EXERCISE DIRECTIONS:
Below is a block of entries, which should be copied verbatim apart from the pictures.

PROVIDED ENTRIES:
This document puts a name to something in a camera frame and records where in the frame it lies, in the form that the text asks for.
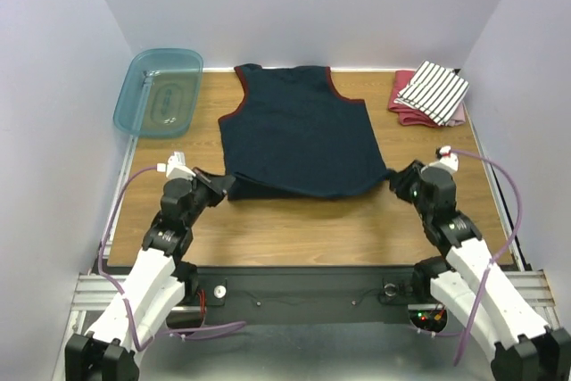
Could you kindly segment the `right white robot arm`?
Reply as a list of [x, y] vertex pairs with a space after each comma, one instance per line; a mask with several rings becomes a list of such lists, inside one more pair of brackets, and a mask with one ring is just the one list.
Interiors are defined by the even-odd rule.
[[433, 298], [483, 350], [496, 380], [568, 380], [570, 334], [554, 328], [522, 296], [493, 258], [475, 223], [456, 202], [453, 154], [425, 165], [414, 161], [389, 174], [389, 187], [418, 213], [428, 241], [441, 254], [415, 267], [410, 290]]

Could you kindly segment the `striped white tank top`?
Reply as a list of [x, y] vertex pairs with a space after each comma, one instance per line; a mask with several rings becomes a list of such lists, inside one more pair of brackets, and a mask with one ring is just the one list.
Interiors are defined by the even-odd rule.
[[451, 126], [468, 89], [468, 81], [454, 71], [423, 61], [397, 92], [395, 103], [425, 114], [437, 126]]

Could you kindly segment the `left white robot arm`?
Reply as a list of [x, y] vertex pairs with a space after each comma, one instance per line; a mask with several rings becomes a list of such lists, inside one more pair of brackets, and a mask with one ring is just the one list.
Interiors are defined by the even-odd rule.
[[116, 293], [103, 314], [64, 348], [67, 380], [137, 380], [146, 350], [171, 310], [198, 295], [195, 265], [184, 262], [192, 227], [203, 211], [221, 203], [236, 179], [184, 165], [168, 166], [160, 209], [146, 231], [123, 282], [105, 272]]

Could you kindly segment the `navy blue tank top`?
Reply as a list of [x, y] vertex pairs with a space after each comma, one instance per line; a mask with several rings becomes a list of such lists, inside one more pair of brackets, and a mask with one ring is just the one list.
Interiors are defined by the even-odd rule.
[[235, 73], [244, 97], [219, 118], [230, 200], [352, 197], [388, 178], [365, 101], [341, 95], [328, 67]]

RESULT:
This document puts a name to something in a camera frame and records where in the frame it lies, in the form that the text asks for.
Could you kindly segment the `right white robot arm`?
Reply as a list of [x, y] vertex pairs with a space after each comma, one instance per line; a mask with several rings becomes a list of such lists, inside one more pair of brackets, and a mask with one ring is just the one list.
Interiors are defined by the even-odd rule.
[[433, 298], [483, 350], [496, 380], [568, 380], [570, 334], [554, 328], [522, 296], [493, 258], [475, 223], [456, 202], [453, 154], [425, 165], [414, 161], [389, 174], [389, 187], [418, 213], [428, 241], [441, 254], [415, 267], [410, 290]]

Could you kindly segment the `striped white tank top`?
Reply as a list of [x, y] vertex pairs with a space after each comma, one instance per line; a mask with several rings becomes a list of such lists, inside one more pair of brackets, and a mask with one ring is just the one list.
Interiors are defined by the even-odd rule.
[[451, 126], [468, 89], [468, 81], [454, 71], [423, 61], [397, 92], [395, 103], [425, 114], [437, 126]]

Could you kindly segment the `left white robot arm`?
Reply as a list of [x, y] vertex pairs with a space after each comma, one instance per line; a mask with several rings becomes a list of such lists, inside one more pair of brackets, and a mask with one ring is just the one list.
Interiors are defined by the even-odd rule.
[[116, 293], [103, 314], [64, 348], [67, 380], [137, 380], [146, 350], [171, 310], [198, 295], [195, 265], [184, 262], [192, 227], [203, 211], [221, 203], [236, 179], [184, 165], [168, 166], [160, 209], [146, 231], [123, 282], [105, 272]]

Could you kindly segment the `navy blue tank top`?
Reply as a list of [x, y] vertex pairs with a space after each comma, one instance per line; a mask with several rings becomes a list of such lists, inside one more pair of brackets, and a mask with one ring is just the one list.
Interiors are defined by the even-odd rule.
[[235, 73], [244, 97], [219, 118], [230, 200], [352, 197], [388, 178], [365, 101], [341, 95], [328, 67]]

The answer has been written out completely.